__Requirement__.
Check every line of the data for the word "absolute", and copy those that have it.

__Dataset extract__.
::::

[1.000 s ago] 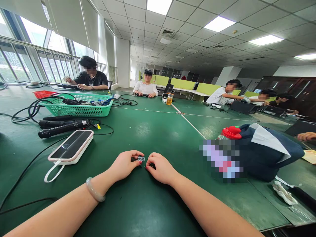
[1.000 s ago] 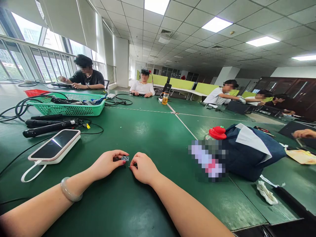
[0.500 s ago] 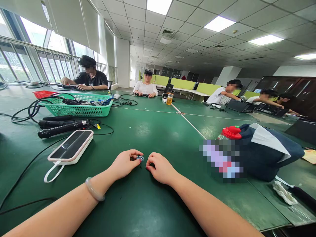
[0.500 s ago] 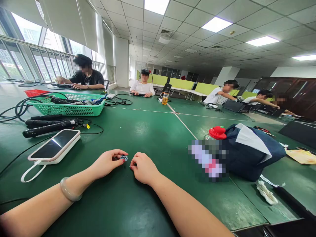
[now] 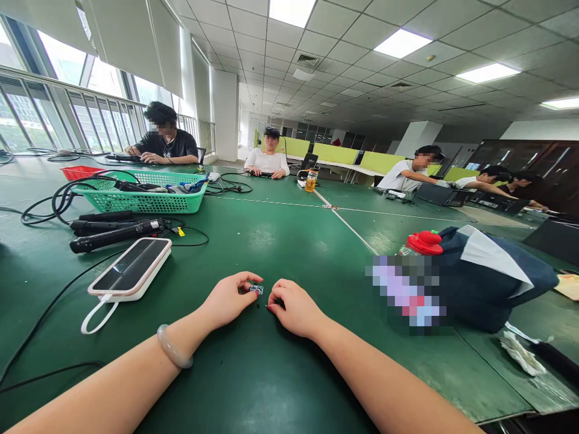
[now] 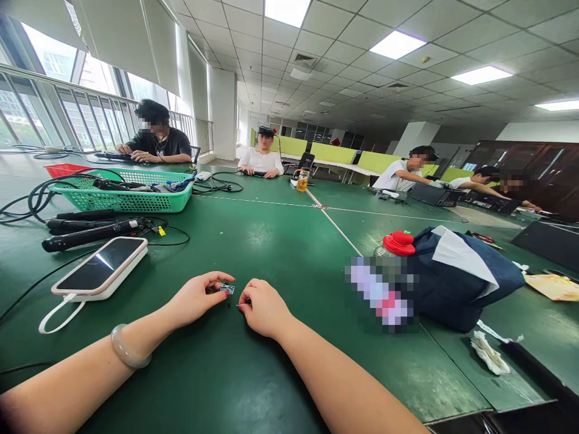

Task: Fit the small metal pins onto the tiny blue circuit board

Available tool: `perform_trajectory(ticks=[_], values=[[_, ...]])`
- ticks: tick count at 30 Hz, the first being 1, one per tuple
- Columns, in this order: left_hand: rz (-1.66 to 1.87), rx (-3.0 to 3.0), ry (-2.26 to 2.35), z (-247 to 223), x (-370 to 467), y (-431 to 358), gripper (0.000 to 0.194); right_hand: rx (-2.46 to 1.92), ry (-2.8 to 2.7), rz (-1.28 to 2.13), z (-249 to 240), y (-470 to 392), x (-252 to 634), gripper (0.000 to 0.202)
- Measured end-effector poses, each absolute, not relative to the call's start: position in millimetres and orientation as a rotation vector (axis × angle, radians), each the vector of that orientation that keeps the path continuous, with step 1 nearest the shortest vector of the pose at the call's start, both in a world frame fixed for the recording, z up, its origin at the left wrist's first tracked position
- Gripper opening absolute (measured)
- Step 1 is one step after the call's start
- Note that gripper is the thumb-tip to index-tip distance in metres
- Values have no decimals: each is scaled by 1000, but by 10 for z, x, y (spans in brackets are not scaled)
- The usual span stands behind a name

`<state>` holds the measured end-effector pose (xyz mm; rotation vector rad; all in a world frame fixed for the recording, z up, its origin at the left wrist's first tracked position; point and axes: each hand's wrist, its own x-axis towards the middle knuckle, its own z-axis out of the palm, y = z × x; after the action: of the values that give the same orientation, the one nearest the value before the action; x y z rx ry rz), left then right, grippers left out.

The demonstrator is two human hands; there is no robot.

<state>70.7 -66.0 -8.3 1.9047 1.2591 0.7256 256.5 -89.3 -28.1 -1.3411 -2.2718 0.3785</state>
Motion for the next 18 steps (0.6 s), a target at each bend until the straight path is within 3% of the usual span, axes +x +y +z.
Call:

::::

__Solved exercise__.
- Measured end-effector poses, each absolute, not relative to the call's start: position in millimetres and orientation as a rotation vector (axis × angle, radians), each the vector of that orientation that keeps the path continuous, with step 1 nearest the shortest vector of the pose at the call's start, both in a world frame fixed for the recording, z up, its origin at the left wrist's first tracked position
- Gripper opening absolute (measured)

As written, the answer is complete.